Torque sensor won't activate unless you put pressure on pedal. In some cases, when your knee is hurting, you might not want to do that.

Cadence censored bike generally is easier on knees. The only problem is, from the dead stop, you have to rotate a little using your leg power to activate the sensor. However if you get a bike with throttle, that problem might be solved.

Does anyone know if throttle will work from dead stop? I don't have one so I don't know.
Most bikes have throttle always "hot", it cuts in the moment you push the button (or half-twist the grip), and max output doesn't depend on PAS level.
Some require 1/4 turn of pedals before it activates.
A few are only hot when PAS>0 and the output is limited to PAS level, i.e. no throttle when PAS=0, low throttle output on PAS1, more throttle on PAS2 etc.

Cadence is easier to start (than torque) when terrain is flat.
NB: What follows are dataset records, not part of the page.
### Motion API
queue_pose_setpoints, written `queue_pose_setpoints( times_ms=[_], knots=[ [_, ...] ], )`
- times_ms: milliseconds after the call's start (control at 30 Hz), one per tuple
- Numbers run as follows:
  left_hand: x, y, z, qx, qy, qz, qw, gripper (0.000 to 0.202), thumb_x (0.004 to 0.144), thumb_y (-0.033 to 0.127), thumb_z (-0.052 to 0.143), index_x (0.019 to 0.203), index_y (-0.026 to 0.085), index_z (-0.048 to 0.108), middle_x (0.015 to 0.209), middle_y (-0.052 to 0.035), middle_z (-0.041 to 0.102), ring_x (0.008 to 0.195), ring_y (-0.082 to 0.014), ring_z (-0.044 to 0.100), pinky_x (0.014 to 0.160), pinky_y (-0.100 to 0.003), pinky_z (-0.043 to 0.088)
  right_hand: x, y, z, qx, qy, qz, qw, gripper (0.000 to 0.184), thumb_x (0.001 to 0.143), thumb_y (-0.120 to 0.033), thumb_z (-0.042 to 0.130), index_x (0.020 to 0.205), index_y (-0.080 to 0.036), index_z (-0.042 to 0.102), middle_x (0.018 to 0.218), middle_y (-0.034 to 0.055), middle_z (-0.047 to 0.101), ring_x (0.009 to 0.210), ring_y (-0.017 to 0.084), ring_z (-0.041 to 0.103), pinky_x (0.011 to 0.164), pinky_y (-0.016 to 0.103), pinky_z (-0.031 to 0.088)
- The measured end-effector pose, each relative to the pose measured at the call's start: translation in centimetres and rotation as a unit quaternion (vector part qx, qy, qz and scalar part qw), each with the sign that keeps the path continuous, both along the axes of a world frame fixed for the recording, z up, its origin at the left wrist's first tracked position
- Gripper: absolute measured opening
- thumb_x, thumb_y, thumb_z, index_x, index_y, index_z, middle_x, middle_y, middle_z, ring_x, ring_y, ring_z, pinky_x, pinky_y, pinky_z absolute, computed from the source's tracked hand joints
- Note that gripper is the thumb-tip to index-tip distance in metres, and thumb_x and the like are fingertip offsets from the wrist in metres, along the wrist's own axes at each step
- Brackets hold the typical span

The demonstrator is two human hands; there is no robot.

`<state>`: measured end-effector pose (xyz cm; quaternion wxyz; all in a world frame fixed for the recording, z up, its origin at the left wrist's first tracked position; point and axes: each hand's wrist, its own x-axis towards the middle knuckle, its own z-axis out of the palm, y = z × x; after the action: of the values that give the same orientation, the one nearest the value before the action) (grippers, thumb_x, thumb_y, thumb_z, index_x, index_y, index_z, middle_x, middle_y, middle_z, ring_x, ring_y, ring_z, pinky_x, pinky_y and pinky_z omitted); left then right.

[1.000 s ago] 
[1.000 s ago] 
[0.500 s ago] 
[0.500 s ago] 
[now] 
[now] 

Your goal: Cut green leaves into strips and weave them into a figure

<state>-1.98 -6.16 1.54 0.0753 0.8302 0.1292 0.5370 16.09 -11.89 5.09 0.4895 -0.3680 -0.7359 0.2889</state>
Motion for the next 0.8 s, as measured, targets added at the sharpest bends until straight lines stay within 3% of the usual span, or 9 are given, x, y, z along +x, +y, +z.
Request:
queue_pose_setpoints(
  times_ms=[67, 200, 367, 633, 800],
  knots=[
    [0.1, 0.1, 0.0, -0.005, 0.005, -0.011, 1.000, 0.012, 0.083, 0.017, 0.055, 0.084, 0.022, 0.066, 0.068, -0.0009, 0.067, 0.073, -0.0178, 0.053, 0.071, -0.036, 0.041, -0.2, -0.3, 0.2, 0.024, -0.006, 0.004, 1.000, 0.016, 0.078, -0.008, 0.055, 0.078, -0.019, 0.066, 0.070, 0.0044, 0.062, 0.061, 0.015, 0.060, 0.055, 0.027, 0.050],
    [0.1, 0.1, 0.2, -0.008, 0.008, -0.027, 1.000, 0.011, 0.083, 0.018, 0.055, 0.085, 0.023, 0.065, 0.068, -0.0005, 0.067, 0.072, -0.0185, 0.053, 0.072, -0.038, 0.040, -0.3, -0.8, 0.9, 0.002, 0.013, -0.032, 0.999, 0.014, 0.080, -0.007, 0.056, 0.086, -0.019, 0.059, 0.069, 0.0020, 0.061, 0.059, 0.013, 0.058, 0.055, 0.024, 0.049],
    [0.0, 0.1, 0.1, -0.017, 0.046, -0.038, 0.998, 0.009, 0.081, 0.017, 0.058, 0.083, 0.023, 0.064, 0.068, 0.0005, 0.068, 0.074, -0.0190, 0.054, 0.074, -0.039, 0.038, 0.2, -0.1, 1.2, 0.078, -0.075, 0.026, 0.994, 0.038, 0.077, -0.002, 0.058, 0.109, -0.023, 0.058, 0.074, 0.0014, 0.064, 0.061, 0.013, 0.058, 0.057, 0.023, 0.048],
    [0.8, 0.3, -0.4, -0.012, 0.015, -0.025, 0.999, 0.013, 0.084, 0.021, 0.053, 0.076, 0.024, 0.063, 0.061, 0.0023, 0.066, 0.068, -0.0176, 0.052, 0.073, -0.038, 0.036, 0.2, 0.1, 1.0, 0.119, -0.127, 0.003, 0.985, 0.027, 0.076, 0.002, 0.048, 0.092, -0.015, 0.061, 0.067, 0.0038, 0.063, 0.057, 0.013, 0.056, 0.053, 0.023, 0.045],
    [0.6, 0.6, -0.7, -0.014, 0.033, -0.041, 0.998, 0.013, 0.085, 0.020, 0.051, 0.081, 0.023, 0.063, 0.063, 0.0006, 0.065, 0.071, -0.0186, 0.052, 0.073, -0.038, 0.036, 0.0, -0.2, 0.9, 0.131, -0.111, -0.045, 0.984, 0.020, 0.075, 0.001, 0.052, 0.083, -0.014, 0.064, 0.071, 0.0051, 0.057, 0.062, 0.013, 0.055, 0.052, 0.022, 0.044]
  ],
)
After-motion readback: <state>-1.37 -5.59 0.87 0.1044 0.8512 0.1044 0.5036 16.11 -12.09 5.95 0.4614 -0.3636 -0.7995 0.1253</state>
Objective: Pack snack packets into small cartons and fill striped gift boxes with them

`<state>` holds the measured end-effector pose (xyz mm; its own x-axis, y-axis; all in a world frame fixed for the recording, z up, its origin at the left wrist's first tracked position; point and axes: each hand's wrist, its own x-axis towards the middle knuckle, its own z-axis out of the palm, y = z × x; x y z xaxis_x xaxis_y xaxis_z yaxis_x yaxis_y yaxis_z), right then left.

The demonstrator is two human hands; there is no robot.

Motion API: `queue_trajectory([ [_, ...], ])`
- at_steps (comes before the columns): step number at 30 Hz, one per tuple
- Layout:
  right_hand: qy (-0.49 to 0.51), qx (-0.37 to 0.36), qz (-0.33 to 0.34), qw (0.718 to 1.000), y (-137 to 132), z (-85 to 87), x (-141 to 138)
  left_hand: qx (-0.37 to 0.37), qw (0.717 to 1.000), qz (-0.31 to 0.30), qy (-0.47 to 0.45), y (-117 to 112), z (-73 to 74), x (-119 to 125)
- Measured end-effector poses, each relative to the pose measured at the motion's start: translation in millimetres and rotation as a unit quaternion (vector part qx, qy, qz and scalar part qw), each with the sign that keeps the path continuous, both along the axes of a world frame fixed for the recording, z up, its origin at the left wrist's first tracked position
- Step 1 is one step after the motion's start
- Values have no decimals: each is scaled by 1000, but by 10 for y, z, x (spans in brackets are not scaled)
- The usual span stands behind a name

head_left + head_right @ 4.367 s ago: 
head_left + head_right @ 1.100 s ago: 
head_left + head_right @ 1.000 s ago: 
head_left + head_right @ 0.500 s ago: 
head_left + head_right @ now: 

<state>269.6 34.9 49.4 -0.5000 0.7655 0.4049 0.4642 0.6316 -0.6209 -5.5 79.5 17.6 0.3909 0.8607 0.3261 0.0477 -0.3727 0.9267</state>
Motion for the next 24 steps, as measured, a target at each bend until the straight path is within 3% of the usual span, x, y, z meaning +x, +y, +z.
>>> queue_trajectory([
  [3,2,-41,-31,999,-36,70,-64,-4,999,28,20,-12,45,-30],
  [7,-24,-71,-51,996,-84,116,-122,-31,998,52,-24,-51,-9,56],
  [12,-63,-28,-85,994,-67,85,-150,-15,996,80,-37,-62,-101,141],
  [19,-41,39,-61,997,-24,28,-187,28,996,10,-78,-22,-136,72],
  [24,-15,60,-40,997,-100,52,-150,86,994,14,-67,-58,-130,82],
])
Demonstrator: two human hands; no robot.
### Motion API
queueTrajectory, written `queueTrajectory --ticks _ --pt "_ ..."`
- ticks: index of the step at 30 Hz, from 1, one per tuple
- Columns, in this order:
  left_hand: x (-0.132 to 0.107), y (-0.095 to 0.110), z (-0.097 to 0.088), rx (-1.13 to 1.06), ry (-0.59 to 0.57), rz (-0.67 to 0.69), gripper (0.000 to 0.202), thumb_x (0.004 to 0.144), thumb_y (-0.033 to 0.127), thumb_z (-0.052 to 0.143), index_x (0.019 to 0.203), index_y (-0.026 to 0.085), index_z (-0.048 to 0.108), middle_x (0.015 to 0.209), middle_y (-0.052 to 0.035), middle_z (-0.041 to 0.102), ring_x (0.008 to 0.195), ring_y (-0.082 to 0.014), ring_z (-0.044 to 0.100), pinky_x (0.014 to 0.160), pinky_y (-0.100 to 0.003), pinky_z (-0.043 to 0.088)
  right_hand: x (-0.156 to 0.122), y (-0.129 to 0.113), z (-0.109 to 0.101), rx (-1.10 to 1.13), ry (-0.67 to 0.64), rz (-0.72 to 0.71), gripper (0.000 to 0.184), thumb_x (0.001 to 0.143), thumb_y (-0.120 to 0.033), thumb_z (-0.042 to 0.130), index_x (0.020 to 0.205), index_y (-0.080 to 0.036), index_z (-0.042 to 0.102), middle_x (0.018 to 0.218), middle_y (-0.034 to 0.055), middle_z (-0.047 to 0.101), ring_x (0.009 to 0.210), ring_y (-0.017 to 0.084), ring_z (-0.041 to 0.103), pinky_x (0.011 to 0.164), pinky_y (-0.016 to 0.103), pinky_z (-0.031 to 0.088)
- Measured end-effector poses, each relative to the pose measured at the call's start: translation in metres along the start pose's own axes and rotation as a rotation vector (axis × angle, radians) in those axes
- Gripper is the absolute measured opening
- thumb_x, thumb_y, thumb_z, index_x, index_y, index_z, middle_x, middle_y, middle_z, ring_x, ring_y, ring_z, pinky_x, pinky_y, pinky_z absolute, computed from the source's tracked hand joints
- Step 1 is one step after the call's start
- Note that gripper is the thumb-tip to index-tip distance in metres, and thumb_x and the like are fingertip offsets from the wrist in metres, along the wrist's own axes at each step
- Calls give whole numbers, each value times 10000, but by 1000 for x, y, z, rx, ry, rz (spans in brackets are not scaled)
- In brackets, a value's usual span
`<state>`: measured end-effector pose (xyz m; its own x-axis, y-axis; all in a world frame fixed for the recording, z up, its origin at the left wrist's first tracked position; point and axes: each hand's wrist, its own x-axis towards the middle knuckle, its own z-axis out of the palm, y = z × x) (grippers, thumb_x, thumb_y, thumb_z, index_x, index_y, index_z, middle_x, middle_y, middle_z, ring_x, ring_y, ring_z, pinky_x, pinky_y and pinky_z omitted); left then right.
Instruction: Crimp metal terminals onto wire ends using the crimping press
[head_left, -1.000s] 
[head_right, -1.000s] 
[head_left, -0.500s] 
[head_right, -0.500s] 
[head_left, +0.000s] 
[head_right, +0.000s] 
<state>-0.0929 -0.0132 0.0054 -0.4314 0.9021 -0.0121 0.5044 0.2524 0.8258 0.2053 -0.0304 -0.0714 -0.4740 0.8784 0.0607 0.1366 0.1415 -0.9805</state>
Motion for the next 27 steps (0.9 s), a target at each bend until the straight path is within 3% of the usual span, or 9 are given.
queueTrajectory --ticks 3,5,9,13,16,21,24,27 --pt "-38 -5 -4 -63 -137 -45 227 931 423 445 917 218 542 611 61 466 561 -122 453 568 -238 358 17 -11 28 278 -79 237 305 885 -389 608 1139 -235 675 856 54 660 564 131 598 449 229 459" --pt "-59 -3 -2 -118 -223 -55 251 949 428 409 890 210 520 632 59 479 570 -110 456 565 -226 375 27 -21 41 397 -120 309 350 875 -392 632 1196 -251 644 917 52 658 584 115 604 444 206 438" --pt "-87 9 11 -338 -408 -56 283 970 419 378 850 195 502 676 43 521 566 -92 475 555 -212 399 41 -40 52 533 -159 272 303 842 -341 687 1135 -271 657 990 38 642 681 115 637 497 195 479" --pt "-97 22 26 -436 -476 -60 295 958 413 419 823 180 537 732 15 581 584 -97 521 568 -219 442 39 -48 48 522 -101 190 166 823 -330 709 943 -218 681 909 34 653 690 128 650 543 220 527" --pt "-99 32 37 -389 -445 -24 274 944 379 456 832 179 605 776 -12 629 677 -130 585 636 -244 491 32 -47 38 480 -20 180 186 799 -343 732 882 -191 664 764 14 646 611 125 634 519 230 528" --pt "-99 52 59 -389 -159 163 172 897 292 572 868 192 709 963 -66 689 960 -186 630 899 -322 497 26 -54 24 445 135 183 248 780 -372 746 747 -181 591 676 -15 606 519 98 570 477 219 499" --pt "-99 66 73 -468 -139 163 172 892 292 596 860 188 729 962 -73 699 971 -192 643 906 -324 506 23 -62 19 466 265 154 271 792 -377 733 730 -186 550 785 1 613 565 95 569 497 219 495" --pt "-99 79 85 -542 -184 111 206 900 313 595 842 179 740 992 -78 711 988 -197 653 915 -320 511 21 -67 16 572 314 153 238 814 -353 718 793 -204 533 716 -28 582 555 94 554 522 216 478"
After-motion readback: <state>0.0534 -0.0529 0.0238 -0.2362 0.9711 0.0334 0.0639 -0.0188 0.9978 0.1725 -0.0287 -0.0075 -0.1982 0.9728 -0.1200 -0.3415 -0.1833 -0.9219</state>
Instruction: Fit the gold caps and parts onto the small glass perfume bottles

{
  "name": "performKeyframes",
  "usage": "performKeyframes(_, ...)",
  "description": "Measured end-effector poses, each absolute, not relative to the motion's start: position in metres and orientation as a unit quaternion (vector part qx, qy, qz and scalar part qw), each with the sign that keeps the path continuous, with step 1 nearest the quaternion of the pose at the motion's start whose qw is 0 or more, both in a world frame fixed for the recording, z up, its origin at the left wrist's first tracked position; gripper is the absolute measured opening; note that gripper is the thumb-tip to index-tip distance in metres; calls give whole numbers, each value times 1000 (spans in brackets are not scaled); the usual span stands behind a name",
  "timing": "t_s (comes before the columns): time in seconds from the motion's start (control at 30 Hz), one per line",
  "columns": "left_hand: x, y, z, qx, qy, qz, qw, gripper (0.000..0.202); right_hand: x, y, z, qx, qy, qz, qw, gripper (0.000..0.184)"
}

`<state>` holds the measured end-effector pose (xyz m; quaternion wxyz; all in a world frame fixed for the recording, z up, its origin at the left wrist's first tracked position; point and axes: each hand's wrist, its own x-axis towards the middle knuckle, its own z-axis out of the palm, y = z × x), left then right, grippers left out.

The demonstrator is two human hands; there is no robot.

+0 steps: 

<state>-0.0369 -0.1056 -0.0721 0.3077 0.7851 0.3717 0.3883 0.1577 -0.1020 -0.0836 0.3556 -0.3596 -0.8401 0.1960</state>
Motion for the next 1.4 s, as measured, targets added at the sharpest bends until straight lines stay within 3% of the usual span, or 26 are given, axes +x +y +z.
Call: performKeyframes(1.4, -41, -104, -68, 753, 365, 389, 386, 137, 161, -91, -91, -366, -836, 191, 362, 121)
When on uphill, it might not be easy - this is when throttle will help.
Torque sensor will output shortly after you start rotating - much less than 1/4 turn of pedals - and will increase output if it senses more effort, so your effort will remain low (up to certain limit of incline or headwind).
But with cadence you may keep pedaling with zero effort at high PAS levels - a.k.a. Ghost Pedaling - and PAS will work as long as you keep moving your legs, while torque would always require some pressure on pedals.
With a bad knee you should really test-ride both systems, these differences can't be explained on the paper.

Mid drives mostly have torque sensing, hubs - mostly cadence sensing. I think Bafang is the only mid-drive that comes with either torque or cadence. And there are some hubs with torque.

Mid-drive is placed 4 or 6 inches lower than where a hub would've been. Not a big difference in height, don't know whether most people would notice the difference in balance.